How it works: AATA acts as an aggregation of AI agents that can be applied to IT operations as they become available, sitting above existing automation like RPA (robotic process automation), scripts, and CI/CD pipelines.

  • The system crawls Accenture’s internal content resources and executes tasks based on information in the firm’s living systems.
  • It leverages Accenture’s existing enterprise data fabric, which brings all company data together into common log lakes.
  • The platform maintains model agnostic architecture with flexibility to swap AI models in and out to keep pace with market developments.

In plain English: Think of AATA as a smart assistant that sits between Accenture’s employees and their technology systems. Instead of employees needing to know how to operate dozens of different software tools or wait for IT support tickets, they can simply ask AATA to handle tasks using natural language.
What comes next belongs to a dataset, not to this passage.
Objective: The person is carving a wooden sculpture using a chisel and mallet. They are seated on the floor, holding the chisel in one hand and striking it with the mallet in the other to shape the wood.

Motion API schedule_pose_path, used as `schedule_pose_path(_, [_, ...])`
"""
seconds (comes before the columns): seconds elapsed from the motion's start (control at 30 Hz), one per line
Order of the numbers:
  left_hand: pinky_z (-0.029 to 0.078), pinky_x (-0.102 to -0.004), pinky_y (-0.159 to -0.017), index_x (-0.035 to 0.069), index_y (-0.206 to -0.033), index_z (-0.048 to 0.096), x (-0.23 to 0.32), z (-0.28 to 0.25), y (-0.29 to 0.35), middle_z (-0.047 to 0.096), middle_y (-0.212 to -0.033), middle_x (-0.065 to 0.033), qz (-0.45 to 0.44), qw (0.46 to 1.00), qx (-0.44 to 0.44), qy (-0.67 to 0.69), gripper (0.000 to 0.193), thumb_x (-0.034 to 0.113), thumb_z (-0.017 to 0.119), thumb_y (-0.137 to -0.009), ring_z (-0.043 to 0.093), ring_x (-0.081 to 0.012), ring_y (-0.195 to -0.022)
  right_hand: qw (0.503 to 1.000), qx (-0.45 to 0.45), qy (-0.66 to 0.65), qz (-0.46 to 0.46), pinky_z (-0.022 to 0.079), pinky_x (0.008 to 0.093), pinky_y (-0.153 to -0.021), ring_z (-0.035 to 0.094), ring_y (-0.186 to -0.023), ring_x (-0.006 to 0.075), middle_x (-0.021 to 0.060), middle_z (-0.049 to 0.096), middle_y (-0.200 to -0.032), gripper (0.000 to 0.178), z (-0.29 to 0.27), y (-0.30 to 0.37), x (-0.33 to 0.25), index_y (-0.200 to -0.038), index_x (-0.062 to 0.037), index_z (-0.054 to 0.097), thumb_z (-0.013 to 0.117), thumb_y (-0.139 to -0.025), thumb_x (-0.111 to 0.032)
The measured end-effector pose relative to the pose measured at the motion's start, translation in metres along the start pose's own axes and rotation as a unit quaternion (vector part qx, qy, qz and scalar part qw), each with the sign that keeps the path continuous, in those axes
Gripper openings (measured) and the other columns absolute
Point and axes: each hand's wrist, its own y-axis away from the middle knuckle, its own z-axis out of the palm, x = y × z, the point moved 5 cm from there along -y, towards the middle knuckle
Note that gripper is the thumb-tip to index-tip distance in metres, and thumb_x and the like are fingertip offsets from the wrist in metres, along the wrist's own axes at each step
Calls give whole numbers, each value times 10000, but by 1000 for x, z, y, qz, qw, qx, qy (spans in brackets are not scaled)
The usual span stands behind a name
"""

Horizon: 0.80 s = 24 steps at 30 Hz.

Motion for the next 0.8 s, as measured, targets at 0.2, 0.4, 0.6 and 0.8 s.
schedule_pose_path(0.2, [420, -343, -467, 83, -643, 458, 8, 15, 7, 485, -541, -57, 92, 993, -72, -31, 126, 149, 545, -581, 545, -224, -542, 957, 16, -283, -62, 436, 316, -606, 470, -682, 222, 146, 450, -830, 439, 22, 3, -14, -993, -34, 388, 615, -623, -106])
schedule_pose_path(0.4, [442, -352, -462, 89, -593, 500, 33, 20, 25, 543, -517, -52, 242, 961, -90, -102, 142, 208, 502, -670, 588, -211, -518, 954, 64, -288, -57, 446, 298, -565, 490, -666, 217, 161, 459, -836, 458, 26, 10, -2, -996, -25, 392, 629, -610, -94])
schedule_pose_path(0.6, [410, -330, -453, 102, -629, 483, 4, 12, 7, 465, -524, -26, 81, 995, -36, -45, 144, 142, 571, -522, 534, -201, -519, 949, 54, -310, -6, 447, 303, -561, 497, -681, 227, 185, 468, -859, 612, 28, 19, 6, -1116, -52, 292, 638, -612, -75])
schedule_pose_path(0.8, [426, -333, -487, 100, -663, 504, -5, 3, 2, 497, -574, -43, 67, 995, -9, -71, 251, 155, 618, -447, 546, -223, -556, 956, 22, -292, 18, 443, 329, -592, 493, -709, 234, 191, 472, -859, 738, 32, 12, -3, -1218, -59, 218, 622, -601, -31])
The system then coordinates with various automated processes and data sources to complete the work—much like having a highly skilled translator who speaks both human and computer language.

Impressive results: The platform has delivered significant efficiency gains in IT operations and troubleshooting.

  • VPN connection configuration time dropped from 30 minutes with a skilled engineer to 2 minutes with AATA—a 93% reduction with lower error risk.
  • Speed to provision and change increased by 80%.
  • Agent growth rate currently runs at 15% week-on-week.

What they’re saying: Leaders emphasize the importance of process reinvention before technology implementation.

  • “You need to get your business processes reinvented before you infuse technology,” says Rajendra Prasad, Accenture’s chief information and asset engineering officer. “If you have a very inefficient business process, adding very high-powered agentic tech to that inefficient process just makes your inefficiency run more efficiently.”
  • “Adoption has been fantastic,” notes Steven Courtney, Accenture’s managing director of global IT, technology vision, and strategy. “We’re also finding that as people become more used to building an agent rather than using legacy techniques, things just accelerate.”

Key challenges addressed: Implementation required solving data accuracy and workforce upskilling concerns.

  • Data quality emerged as the biggest operational challenge, requiring validation of enormous amounts of telemetry from infrastructure and software platforms.
  • Upskilling became necessary as consuming generative AI requires teams to operate differently, though Accenture’s culture of continuous innovation helped integrate this into regular technology operations cycles.